Stored items:
━━━━━━━━
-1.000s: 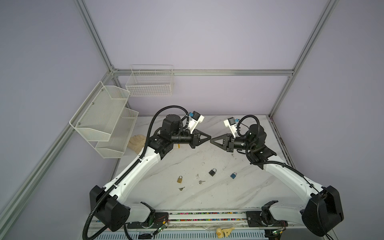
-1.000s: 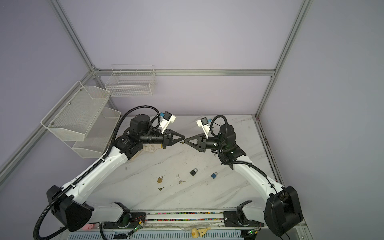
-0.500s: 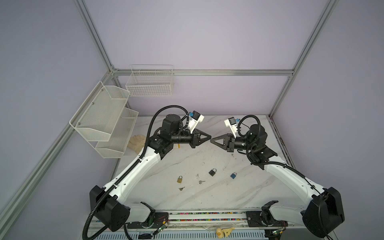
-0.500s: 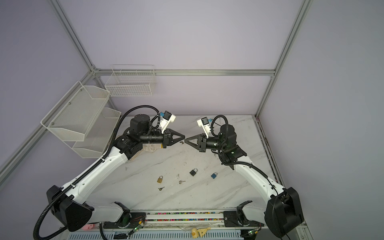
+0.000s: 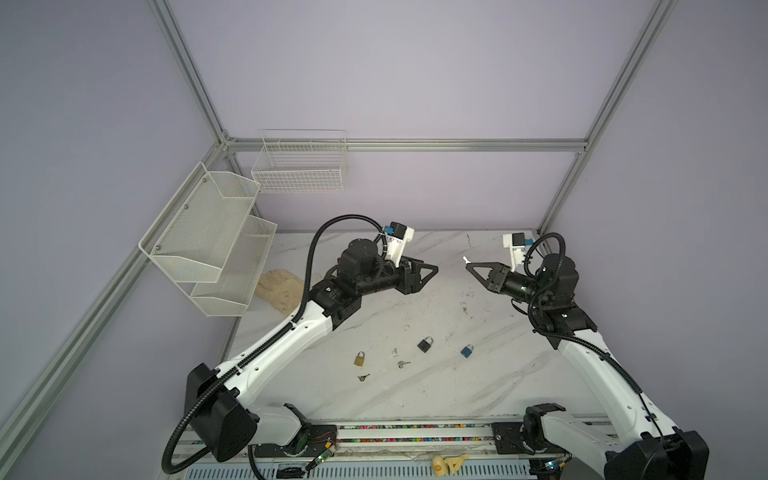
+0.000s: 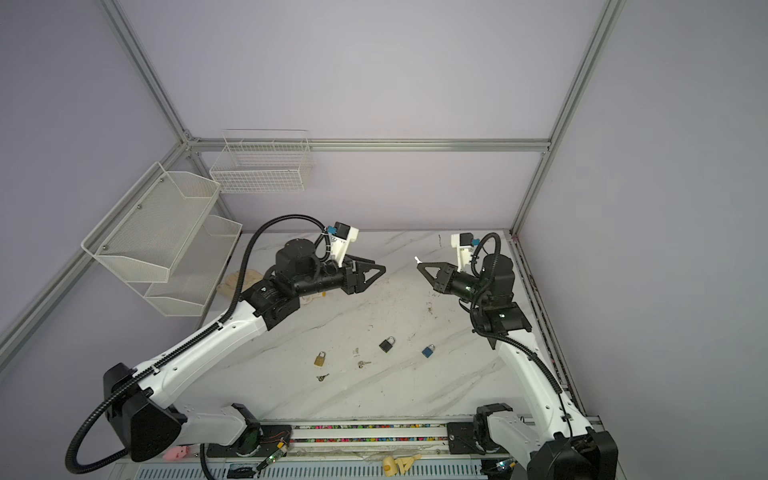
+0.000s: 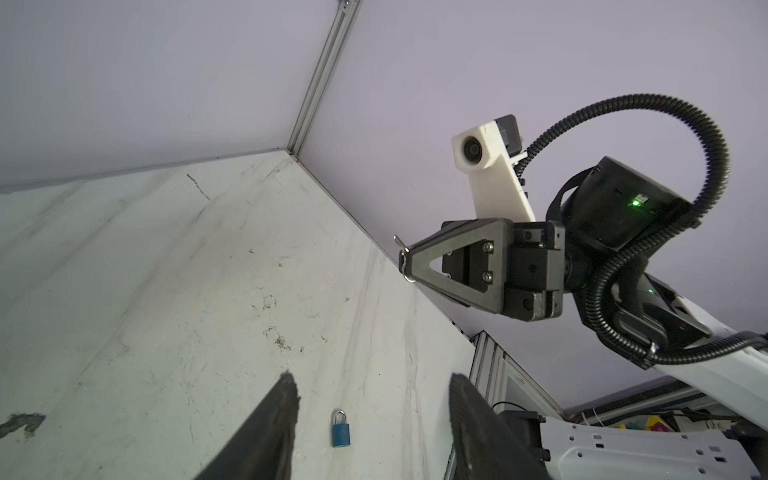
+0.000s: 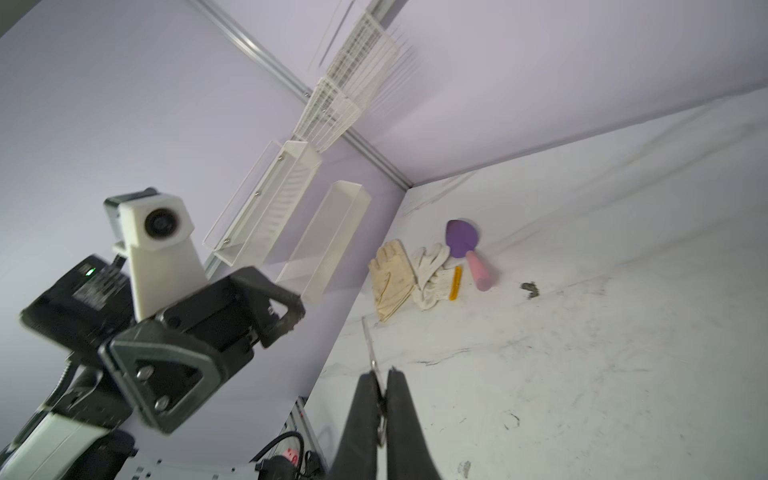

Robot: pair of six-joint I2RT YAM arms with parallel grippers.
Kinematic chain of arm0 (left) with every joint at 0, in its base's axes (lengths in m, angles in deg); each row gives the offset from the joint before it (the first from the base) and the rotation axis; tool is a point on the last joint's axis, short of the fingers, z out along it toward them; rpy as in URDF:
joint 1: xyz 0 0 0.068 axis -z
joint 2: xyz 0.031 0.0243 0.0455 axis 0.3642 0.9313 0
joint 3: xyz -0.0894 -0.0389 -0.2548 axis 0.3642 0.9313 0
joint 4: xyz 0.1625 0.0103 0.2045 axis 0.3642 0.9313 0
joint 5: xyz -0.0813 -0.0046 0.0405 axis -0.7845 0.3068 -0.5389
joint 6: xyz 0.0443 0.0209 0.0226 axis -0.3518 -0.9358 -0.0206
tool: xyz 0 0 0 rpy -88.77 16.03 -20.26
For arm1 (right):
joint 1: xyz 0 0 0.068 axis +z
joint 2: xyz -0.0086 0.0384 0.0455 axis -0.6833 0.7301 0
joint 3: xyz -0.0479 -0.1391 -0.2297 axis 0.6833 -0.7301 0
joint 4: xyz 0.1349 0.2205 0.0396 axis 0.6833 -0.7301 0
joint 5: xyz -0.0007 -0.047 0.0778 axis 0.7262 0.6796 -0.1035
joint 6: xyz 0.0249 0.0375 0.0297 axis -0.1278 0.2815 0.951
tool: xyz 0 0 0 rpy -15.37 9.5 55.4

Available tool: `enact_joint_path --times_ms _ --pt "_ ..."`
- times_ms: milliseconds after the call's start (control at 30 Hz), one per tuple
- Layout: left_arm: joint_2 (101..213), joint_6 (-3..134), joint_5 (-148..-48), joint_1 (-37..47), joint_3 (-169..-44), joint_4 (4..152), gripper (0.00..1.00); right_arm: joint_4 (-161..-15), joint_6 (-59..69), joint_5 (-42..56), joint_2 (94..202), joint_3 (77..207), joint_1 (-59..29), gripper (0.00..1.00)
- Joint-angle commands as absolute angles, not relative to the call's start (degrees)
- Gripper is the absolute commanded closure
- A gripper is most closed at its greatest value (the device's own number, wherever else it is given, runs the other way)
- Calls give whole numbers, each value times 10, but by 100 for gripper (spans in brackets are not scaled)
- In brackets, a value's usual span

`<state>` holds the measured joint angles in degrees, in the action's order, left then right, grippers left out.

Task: Unlock with the key
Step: 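Lower the left gripper onto the blue padlock and grasp it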

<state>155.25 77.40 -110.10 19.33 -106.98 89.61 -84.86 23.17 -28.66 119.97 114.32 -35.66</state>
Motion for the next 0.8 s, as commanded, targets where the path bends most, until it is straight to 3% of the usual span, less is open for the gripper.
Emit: enact_joint_path --times_ms 0,300,767 --pt "1624 782 -988 253 -1087 942 41 -931 217 -214 1186 1123 -389 100" --pt "1815 742 -878 378 -1225 1057 39 -949 206 -142 1191 1073 -444 100" --pt "2001 679 -763 442 -1409 1175 39 -919 211 -106 1207 1049 -460 100"
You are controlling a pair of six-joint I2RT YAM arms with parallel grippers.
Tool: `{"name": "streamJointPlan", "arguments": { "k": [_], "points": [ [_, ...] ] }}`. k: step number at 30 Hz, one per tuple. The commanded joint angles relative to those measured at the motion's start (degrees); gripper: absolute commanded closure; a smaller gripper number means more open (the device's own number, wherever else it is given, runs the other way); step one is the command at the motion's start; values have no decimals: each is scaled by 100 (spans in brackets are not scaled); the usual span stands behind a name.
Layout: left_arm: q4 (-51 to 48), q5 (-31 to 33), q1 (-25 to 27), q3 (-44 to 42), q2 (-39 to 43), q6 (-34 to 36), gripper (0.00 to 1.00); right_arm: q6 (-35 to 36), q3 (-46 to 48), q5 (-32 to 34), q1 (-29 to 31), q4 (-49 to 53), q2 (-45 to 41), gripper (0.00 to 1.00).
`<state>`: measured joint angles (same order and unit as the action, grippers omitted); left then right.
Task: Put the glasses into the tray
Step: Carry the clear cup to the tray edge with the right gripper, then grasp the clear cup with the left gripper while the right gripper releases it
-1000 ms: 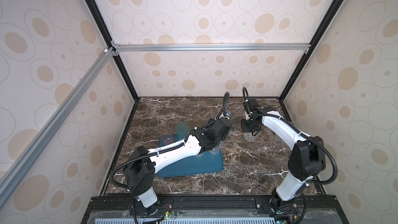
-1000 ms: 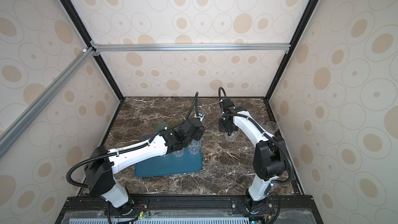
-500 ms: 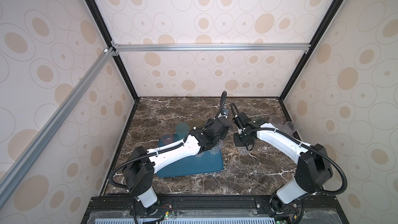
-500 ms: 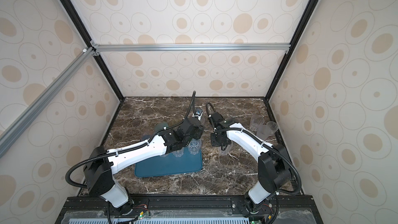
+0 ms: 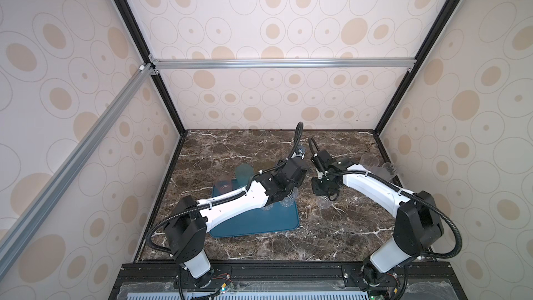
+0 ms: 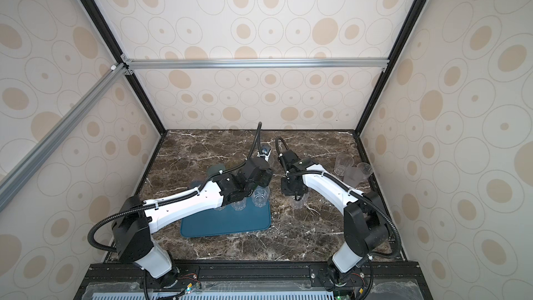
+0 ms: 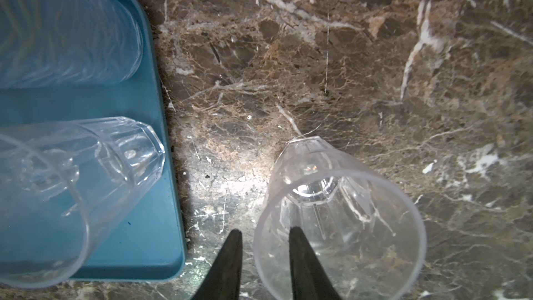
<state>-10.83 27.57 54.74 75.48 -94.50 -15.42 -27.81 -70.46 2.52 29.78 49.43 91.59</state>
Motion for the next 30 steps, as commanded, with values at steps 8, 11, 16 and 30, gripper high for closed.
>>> {"name": "streamJointPlan", "arguments": {
  "k": [8, 11, 16, 30],
  "points": [
    [-671, -293, -69, 759, -146, -292, 32, 182, -651, 21, -446, 543, -782, 63],
    [-1039, -789, -69, 1199, -473, -365, 33, 180, -603, -77, -892, 458, -993, 62],
    [-1258, -1759, -49, 1719, -1008, -471, 39, 139, -313, -46, -1548, 131, -1339, 62],
    [-2455, -2613, 176, 3448, -2779, -207, 48, 167, 348, -253, -2129, -223, -1471, 62]
  ]
}}
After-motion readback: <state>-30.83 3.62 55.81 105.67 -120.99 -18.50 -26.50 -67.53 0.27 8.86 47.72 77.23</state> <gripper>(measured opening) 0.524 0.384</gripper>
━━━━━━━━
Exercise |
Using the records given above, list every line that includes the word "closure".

Result for this task |
- Gripper is the absolute commanded closure
Tool: `{"name": "streamJointPlan", "arguments": { "k": [_], "points": [ [_, ...] ] }}`. k: step number at 30 Hz, one per tuple. The commanded joint angles relative to those measured at the motion's start (degrees); gripper: absolute commanded closure; a smaller gripper number means more open (the device's own number, wherever else it is given, runs the other way); step one is the command at the motion's start; values have no decimals: each is scaled by 100 (spans in brackets are not scaled); the usual span stands behind a name.

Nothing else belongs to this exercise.